Yes, but since only 12 per year are used, a woman only needs 360 to go from 10 years old to 40. My impression was that there are fewer good ones left in a woman’s 30’s because they’re all old (and most of them didn’t age well), not because there’s not many left. A woman’s ovaries each has thousands of eggs (one reference: http://www.onhealth.com/conditions/resource/conditions/item,438.asp ).

Taking this pill for 5 years, for example, would only save 5*12 = 60 eggs, out of thousands. And those saved eggs are still aging, so saving them doesn’t change at all the proportion of good to bad eggs.

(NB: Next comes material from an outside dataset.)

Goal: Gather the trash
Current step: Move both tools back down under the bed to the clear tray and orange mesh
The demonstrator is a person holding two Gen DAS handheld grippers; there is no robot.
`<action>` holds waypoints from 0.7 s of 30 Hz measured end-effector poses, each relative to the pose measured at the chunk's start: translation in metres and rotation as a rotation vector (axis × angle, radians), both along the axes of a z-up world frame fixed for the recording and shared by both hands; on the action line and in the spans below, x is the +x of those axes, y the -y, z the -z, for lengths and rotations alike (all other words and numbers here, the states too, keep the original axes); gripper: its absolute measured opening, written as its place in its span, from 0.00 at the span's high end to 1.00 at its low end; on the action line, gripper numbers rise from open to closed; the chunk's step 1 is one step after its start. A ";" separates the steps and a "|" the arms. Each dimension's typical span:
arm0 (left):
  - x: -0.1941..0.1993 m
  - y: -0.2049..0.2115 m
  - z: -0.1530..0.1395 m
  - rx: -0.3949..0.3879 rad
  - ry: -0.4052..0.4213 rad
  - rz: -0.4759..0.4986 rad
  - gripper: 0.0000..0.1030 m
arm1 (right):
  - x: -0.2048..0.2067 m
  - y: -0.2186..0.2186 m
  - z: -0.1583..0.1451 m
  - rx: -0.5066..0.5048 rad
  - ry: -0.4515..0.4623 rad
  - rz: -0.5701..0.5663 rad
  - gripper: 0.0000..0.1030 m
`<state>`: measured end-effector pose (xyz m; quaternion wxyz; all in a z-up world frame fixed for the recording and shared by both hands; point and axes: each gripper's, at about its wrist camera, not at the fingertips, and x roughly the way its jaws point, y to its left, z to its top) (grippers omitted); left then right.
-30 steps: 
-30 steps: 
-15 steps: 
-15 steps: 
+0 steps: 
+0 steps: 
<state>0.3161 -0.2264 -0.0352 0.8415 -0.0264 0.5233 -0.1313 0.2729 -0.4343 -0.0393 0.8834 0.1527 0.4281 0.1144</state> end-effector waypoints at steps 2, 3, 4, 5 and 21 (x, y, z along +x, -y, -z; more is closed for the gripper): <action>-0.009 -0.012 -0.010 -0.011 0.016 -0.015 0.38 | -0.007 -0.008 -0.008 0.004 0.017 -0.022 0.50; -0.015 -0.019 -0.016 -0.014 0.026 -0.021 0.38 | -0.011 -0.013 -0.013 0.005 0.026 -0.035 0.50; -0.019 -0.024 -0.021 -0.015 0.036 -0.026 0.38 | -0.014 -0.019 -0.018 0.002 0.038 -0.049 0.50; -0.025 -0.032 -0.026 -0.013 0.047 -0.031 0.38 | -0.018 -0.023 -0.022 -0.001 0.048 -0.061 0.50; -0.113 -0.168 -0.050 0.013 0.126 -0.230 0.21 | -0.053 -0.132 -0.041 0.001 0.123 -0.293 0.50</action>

I still don’t see how this pill could help. Even if it did save a few eggs, they’re still aging, and at the end you have the same ratio of good-to-bad eggs, just (slightly) more total eggs (of which there’s plenty).

Arjuna34

Ack, my link got messed up, and on top of that dragonlady beat me to the punch :slight_smile:

The link didn’t post correctly because there’s a comma in it- just cut and paste the whole thing, and include the “438.asp” at the end …

Arjuna34

the “normal” pill does keep the egg from being released (though if it is realeased, also cuts down on the odds of implantation–the problem with fertilization in older women is the age of the eggs, not the number left.

there are sorts of birth control in the works that do prevent not only ovulation, but also menstruation, keeping the number of mentrual periods down to 3-4 a year. the point of this is not convenience (though i think this is a perfectly good reason) but health–women were never meant to menstruate 12 times a month for 40 years. “back in the day” (read: pre industrial revolution) women began menstruating later, had more children, breastfed them longer, and entered menopause earlier. all of this cut down on the number of periods a woman experienced in her lifetime.

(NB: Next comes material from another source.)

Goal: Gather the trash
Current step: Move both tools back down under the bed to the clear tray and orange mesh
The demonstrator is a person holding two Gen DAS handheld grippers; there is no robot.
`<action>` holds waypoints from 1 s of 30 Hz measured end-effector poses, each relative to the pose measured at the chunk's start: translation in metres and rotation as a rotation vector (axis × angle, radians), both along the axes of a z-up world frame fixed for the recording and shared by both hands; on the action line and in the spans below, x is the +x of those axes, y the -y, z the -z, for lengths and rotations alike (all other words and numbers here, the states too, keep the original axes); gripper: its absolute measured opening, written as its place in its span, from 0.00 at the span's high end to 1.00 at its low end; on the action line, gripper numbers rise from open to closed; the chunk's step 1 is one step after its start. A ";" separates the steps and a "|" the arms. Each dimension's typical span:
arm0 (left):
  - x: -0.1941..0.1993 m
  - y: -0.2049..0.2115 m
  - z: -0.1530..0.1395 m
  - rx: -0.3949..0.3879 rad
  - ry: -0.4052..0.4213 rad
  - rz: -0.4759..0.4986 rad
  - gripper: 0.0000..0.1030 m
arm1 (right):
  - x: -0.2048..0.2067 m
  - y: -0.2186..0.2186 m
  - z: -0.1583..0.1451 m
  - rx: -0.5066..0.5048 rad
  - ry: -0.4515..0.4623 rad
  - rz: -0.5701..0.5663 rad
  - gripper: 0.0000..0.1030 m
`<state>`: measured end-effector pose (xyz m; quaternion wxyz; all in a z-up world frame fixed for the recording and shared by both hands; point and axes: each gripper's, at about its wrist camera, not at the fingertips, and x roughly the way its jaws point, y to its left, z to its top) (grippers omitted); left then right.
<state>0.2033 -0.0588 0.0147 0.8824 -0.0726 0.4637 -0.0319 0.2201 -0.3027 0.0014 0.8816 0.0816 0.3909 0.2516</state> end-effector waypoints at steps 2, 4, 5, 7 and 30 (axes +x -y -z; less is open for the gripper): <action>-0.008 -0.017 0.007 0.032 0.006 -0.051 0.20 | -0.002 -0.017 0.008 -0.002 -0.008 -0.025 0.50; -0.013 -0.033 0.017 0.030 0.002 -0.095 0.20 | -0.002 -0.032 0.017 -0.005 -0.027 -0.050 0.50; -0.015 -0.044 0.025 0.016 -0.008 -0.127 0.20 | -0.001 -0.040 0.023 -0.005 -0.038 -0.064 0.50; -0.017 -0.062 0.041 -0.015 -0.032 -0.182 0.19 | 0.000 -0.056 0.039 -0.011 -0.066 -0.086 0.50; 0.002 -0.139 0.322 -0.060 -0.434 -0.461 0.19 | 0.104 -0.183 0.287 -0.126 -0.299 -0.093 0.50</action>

scientists are now speculating that menstrutating as much as we do is actually dangerous. the more times the uterine lining has to be built up and slough off (eww again) and the more monthly changes the breasts have to go through, the more cell reproductions occur. the more cell reproductions that occur, the more room for error–for mutations–for cancer.

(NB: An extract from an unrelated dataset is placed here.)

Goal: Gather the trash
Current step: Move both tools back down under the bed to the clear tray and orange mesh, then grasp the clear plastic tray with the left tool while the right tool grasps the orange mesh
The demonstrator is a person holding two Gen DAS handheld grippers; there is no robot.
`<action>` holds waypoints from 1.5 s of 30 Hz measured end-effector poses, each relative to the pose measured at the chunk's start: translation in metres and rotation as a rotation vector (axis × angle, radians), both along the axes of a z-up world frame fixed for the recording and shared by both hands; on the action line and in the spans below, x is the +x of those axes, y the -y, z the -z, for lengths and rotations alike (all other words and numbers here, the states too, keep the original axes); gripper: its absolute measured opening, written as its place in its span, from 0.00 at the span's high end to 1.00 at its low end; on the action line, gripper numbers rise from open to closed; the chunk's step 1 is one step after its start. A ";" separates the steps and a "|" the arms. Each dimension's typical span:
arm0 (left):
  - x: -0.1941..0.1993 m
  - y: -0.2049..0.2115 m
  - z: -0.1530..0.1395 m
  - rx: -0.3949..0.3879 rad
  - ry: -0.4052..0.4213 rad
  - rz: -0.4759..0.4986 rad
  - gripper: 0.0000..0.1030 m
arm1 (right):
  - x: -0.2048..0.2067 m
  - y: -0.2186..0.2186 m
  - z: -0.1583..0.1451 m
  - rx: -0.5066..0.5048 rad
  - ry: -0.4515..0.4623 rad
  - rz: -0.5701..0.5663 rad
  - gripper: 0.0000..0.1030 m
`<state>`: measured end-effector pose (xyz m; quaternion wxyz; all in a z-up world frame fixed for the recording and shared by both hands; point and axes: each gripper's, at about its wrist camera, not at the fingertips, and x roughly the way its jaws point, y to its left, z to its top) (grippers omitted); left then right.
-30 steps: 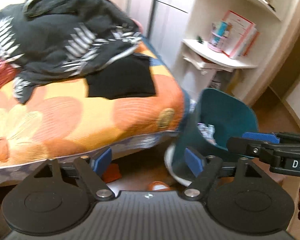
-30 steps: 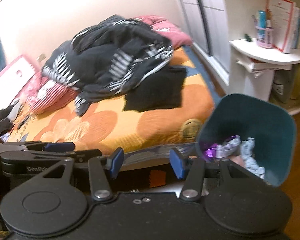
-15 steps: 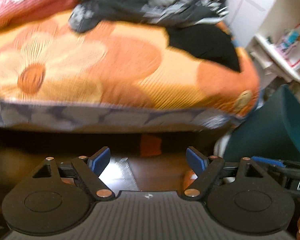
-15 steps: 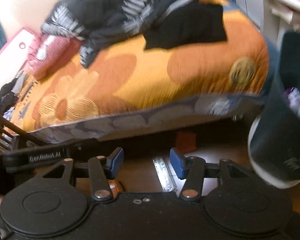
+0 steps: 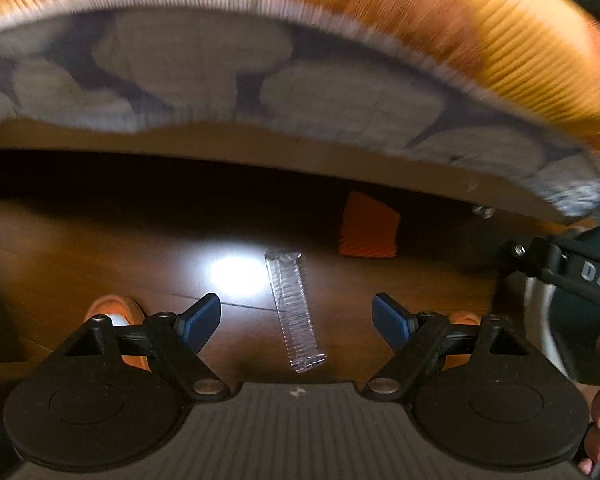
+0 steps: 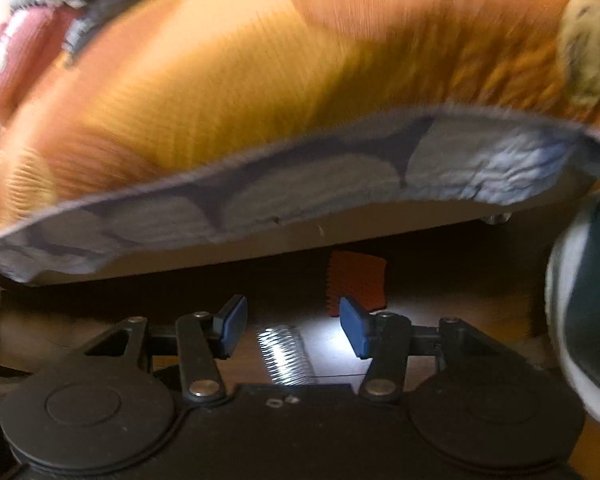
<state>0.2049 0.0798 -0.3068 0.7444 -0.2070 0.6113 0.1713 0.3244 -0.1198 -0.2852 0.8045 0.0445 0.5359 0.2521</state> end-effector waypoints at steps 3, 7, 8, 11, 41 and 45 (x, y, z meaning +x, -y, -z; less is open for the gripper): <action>0.005 -0.004 0.036 -0.015 -0.053 -0.014 0.19 | 0.016 -0.009 0.035 -0.033 -0.034 0.010 0.50; 0.014 -0.005 0.083 -0.023 -0.111 0.000 0.19 | 0.034 -0.017 0.081 -0.082 -0.060 0.027 0.50; 0.017 -0.005 0.095 -0.022 -0.125 0.012 0.19 | 0.038 -0.019 0.091 -0.091 -0.063 0.031 0.50; 0.022 -0.005 0.123 -0.023 -0.154 0.033 0.19 | 0.047 -0.027 0.118 -0.121 -0.038 0.009 0.50; 0.043 0.007 0.248 -0.117 -0.249 0.093 0.46 | 0.066 -0.075 0.229 -0.332 0.116 -0.098 0.51; 0.044 0.005 0.247 -0.115 -0.249 0.098 0.55 | 0.069 -0.074 0.231 -0.330 0.080 -0.084 0.54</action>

the hope is that the new birth control methods under development (much like the pill, but absorbed through the mucus membranes, and therefore of a lower dose) will cut down on periods, on cell reproductions, on mutations, and therefore on cancer. specificallly breast, uterine and ovarian, i think.

there was a good article on this in the new yorker about 4-5 months ago, entitled “john rock’s error” (john rock was one of the scientists behind the development of the original pill, who felt that it was natural that women menstruate 12 times per year).

I just listened to the report and think I can shed some light on the subject. The report does not say that the pill would prevent ovulation per se, but rather would prevent the bodies signal to begin releasing eggs (presumably at puberty). This is an important distinction because as has been pointed out, preventing ovulation for 30 years only saves about 400 eggs. However, preventing the signal to start the ovaries normal cycling can have other effects besides stopping ovulation. As a girl goes through life there are a couple of mass egg deaths that normally take place in the ovary. One happens at puberty and presumably would be prevented by this pill. If I am remembering correctly, the signal begins a cascade of cellular interactions that result in many eggs dying and a decrease in the fitness of the surrounding tissues. This is one reason why older eggs are of lower quality. They have spent more time surrounded by tissues of lower fitness. Theoretically, if the ovary never undergoes this egg death, it will still have plenty of high quality eggs when the signal to begin egg release is given later in life due to the greater overall fitness of the whole ovary. This is still just a theory, but it is being investigated.